L'avviso pubblicato adesso sul Burt, che è uno di quelli illustrati nei giorni scorsi al convegno sulle opportunità formative in Toscana svolto a Palazzo Strozzi Sacrati (clicca per leggere il comunicato), rientra nel progetto Giovanisì messo in campo dalla Regione Toscana per favorire l'autonomia dei giovani.
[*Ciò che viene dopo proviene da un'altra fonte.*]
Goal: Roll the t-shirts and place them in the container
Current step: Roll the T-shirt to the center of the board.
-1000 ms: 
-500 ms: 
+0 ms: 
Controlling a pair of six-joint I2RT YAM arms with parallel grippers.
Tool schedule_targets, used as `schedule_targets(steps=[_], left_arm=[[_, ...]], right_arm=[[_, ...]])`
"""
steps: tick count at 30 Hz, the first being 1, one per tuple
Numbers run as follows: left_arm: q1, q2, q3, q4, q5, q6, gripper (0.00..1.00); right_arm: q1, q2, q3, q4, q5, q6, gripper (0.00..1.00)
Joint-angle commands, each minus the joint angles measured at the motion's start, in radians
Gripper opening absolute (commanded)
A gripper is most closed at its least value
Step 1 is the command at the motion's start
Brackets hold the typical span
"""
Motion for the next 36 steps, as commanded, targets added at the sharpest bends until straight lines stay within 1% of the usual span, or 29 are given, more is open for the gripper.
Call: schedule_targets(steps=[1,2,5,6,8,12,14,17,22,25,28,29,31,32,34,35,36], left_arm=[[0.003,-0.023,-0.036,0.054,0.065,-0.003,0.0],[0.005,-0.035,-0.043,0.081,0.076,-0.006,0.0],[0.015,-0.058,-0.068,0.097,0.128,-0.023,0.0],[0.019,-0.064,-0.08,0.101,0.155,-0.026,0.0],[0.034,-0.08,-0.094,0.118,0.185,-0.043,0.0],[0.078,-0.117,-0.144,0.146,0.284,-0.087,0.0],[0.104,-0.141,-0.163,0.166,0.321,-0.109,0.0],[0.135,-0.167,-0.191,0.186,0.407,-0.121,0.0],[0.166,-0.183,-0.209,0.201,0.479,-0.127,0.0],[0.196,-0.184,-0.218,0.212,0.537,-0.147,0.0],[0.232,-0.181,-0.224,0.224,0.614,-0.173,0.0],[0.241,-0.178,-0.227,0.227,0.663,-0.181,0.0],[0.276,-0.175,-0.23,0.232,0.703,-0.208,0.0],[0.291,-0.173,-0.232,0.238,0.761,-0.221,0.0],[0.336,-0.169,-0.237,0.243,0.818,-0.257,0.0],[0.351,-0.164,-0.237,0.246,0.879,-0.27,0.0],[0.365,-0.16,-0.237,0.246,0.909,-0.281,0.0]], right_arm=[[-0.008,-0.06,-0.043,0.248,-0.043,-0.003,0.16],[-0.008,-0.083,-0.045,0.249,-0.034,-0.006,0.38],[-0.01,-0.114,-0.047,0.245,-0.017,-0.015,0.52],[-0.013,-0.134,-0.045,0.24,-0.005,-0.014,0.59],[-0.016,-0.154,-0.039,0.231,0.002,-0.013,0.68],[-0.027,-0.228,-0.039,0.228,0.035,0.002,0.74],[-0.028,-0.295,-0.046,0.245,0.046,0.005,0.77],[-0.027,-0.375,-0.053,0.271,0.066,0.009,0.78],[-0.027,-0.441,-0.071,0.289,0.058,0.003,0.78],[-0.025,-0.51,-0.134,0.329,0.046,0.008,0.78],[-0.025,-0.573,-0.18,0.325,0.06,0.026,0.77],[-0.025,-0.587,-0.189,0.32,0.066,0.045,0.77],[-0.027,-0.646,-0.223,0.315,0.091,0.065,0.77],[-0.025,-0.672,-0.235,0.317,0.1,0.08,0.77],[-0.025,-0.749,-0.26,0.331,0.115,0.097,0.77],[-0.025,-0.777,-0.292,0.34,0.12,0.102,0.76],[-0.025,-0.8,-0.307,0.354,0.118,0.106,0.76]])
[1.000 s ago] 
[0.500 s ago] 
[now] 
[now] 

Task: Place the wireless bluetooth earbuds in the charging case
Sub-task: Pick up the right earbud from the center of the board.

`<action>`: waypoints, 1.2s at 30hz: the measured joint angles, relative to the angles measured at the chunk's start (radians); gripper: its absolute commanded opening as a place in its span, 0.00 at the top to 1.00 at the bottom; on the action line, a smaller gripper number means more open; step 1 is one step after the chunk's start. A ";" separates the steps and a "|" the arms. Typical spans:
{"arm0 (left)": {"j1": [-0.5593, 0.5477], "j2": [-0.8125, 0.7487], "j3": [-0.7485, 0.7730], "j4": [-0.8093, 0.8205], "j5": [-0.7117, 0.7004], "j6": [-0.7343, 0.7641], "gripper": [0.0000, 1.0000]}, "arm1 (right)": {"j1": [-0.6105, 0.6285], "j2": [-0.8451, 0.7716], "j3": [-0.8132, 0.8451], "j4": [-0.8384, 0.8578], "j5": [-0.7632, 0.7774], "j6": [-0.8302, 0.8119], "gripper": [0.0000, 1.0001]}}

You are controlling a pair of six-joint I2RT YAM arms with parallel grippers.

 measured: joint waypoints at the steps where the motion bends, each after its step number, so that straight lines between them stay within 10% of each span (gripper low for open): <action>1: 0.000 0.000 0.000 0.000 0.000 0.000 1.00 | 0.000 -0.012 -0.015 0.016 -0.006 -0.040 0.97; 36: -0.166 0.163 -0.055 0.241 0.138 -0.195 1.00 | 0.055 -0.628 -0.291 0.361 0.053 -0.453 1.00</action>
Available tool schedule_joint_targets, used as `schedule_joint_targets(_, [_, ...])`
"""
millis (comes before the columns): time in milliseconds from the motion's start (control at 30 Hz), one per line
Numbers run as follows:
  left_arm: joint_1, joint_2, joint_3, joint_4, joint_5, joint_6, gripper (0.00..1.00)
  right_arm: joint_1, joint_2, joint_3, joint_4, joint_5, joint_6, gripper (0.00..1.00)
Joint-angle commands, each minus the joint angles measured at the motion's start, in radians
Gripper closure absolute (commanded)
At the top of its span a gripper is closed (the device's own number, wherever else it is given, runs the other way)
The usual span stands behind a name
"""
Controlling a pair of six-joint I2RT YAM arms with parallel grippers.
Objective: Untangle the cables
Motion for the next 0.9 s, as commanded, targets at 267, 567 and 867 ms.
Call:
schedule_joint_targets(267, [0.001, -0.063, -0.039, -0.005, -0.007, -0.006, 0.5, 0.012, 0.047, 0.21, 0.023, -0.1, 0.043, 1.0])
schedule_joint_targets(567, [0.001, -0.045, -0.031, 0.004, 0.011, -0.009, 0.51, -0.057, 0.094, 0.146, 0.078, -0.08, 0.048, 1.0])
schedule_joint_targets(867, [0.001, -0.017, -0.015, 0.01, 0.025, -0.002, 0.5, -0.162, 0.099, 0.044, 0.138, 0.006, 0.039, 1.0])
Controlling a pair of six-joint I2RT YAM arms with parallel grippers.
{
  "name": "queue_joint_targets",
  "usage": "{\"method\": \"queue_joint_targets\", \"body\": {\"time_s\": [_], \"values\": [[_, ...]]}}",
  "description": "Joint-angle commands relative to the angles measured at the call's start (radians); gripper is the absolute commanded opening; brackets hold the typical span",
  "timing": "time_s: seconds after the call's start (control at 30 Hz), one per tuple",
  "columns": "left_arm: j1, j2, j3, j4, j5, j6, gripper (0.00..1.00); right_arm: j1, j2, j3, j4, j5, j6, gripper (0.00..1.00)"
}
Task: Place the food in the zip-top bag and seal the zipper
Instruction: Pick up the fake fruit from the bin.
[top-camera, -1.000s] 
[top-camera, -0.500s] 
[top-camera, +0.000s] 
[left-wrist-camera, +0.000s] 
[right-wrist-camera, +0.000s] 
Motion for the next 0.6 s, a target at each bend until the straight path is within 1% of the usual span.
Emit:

I progetti, secondo quanto prevede il bando, dovranno essere presentati ed attuati da una Ats costituita o da costituire anche a finanziamento approvato, composta obbligatoriamente da almeno due istituti di istruzione tecnica o professionale, statali o paritari, di cui uno in qualità di capofila, da almeno un'impresa non formativa che sia iscritta presso una Camera di Commercio ed abbia una sede operativa in Toscana, da almeno un organismo formativo accreditato o che si impegna ad accreditarsi entro la data di avvio delle attività. Il numero massimo dei soggetti componenti l'Ats dovranno essere al massimo cinque. Da tale conteggio sono escluse le scuole. La Regione, come detto, mette a disposizione quasi 4 milioni e mezzo, esattamente 4 milioni 435 mila euro, per un importo totale di progetto che potrà variare da un minimo di 120 mila a un massimo di 148 mila euro. Il bando rimarrà aperto fino al 31 luglio. I progetti proposti dovranno avere una durata massima di due anni a partire della stipula della convenzione. Le attività di progettazione congiunta tra scuole ed imprese dovranno essere avviate entro trenta giorni dall'avvio del progetto.